The range of values of each VI metric is divided into four intervals, giving the potential number of 4x4x4=64 EFTs. Each EFT is assigned a code of two letters and a number (three characters). The first letter of the code (capital) corresponds to the VI_Mean level, ranging from A to D for low to high (increasing) VI_Mean or productivity. The second letter (small) shows the seasonal CV, ranging from a to d for high (decreasing) to low VI_sCV or seasonality. The numbers refer to DMAX or phenology and indicate the season of maximum VI (1–4: spring, summer, autumn and winter).

== Current known applications ==

- To characterize the spatial and temporal heterogeneity of ecosystem functioning at the local and regional scales.
- To describe the biogeographical patterns of functional diversity at the ecosystem level.
- To assess the functional diversity at the ecosystem level by determining the EFTs richness and equity in the landscape.

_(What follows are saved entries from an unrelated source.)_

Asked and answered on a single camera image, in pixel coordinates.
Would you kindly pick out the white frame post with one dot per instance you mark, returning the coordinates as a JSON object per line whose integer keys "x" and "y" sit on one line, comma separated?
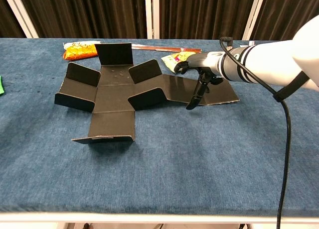
{"x": 152, "y": 15}
{"x": 254, "y": 15}
{"x": 21, "y": 15}

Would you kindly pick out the black cardboard folding box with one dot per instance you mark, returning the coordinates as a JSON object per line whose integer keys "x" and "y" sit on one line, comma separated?
{"x": 112, "y": 97}

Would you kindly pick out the blue table mat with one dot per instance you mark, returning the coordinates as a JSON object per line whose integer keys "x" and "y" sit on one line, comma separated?
{"x": 174, "y": 164}

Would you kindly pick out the yellow green snack packet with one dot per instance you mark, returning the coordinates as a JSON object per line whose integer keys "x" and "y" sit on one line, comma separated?
{"x": 172, "y": 59}

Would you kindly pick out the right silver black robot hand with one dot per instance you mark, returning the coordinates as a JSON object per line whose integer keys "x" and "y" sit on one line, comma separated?
{"x": 204, "y": 61}

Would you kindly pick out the wrapped red brown chopsticks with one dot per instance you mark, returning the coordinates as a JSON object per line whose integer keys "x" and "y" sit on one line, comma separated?
{"x": 164, "y": 48}

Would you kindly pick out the orange snack packet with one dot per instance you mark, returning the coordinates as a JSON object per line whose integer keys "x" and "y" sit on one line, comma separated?
{"x": 79, "y": 51}

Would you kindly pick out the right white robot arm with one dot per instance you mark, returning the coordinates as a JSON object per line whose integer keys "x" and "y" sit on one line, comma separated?
{"x": 261, "y": 57}

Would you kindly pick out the green sachet packet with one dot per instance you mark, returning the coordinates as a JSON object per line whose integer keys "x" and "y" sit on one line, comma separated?
{"x": 1, "y": 85}

- To evaluate the environmental and human controls of ecosystem functional diversity.
- To identify priorities for Biodiversity Conservation.
- To assess the representativeness of protected area networks to capture the functional diversity at the ecosystem level.

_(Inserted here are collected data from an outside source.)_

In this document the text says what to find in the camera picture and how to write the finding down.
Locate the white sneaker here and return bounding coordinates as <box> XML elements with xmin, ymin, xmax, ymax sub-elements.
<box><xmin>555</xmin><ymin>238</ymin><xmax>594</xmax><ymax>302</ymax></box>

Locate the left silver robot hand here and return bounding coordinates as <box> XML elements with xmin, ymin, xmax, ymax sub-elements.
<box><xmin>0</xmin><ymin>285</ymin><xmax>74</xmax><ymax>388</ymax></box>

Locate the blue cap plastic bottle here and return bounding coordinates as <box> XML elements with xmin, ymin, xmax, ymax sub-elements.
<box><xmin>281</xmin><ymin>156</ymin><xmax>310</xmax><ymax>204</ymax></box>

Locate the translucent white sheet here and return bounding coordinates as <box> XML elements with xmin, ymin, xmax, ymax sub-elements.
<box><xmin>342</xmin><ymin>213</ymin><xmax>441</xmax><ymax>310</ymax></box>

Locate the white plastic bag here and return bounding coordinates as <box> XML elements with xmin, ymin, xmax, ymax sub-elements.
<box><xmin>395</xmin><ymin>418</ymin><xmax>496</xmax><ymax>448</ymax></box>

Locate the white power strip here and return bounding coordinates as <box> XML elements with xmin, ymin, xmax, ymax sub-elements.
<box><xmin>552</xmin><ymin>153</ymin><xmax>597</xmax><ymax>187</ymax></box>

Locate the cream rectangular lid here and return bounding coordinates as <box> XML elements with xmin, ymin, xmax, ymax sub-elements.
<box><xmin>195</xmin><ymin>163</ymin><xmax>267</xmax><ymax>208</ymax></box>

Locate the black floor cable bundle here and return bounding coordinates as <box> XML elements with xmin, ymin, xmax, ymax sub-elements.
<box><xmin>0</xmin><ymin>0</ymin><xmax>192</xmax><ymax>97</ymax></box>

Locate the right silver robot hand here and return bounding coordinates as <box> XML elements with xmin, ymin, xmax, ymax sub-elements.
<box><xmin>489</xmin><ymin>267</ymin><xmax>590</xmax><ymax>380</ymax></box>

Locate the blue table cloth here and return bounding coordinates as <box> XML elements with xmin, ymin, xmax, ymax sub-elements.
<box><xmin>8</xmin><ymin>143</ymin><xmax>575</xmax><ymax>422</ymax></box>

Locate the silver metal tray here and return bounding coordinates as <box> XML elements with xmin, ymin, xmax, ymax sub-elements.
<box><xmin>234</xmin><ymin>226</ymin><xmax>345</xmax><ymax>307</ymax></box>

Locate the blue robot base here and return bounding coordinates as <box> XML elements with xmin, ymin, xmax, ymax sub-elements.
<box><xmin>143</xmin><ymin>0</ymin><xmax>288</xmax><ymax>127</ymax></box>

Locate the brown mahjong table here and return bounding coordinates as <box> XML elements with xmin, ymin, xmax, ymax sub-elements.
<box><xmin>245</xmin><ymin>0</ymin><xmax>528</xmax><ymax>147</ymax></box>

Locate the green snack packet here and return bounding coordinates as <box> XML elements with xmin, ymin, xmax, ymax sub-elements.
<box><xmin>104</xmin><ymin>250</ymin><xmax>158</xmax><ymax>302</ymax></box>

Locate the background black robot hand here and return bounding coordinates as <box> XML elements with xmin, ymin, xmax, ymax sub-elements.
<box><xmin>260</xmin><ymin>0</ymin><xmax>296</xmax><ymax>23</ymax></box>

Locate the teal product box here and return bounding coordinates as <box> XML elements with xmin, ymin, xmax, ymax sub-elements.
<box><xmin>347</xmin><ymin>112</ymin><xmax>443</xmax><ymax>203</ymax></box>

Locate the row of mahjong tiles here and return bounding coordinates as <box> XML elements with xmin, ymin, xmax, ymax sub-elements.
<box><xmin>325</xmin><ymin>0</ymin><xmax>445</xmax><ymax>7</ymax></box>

- To quantify and monitor the level of provision of intermediate support ecosystem services.
- To assess the effects of land-use changes on ecosystem functioning.

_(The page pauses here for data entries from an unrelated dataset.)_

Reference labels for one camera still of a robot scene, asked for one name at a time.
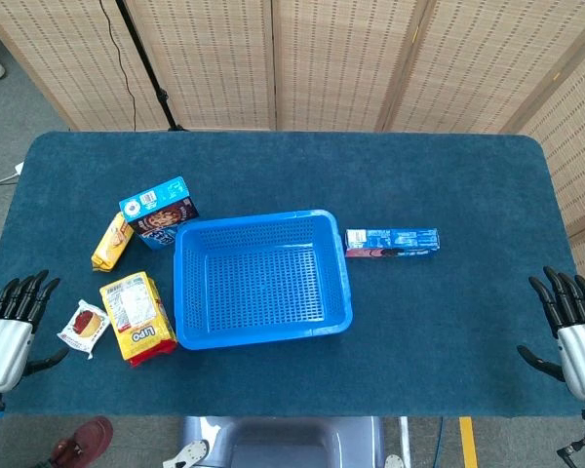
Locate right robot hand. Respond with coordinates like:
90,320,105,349
516,265,585,404

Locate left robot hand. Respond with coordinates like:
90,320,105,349
0,269,70,394

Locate small white cake packet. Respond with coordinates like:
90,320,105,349
57,298,111,361

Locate large yellow Lipo biscuit pack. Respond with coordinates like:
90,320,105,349
99,271,178,368

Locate small yellow cracker pack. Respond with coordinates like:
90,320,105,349
91,211,136,273

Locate chocolate chip cookie box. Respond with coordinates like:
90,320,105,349
118,175,200,253

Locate long blue Oreo box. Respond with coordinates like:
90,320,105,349
344,227,441,259

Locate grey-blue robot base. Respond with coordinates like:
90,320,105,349
177,415,386,468

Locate blue plastic basket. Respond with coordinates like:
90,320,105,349
173,209,354,351

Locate dark red shoe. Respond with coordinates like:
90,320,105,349
51,416,114,468

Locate dark teal table mat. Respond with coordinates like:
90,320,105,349
0,130,585,418

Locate white vertical bar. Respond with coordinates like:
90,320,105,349
399,416,412,468

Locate black tripod stand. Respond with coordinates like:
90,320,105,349
114,0,190,133

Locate bamboo folding screen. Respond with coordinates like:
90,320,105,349
0,0,585,298

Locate blue floor cable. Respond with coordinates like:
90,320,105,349
431,416,445,468

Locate white power adapter with cable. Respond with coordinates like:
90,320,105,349
0,161,26,190

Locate thin black cable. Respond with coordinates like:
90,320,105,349
98,0,137,132

- To improve weather forecast models by introducing the effects of inter-annual changes in ecosystem biophysical properties into land-surface and general circulation atmospheric models.

== Advantages ==

- Functional classifications provide a useful framework for understanding the large-scale ecological changes.
- Environmental changes are particularly noticeable at the ecosystem level.
- Ecosystem functional attributes, such as the exchange of energy and matter of an ecosystem, have shorter time response to environmental changes than structural or compositional attributes, such as species composition or vegetation physiognomy.
- Ecosystem functioning can be more easily monitored than structural attributes by using remote sensing at different spatial scales, over large extents, and utilizing a common protocol in space and time.
- Functional attributes allow the qualitative and quantitative evaluation of ecosystem services.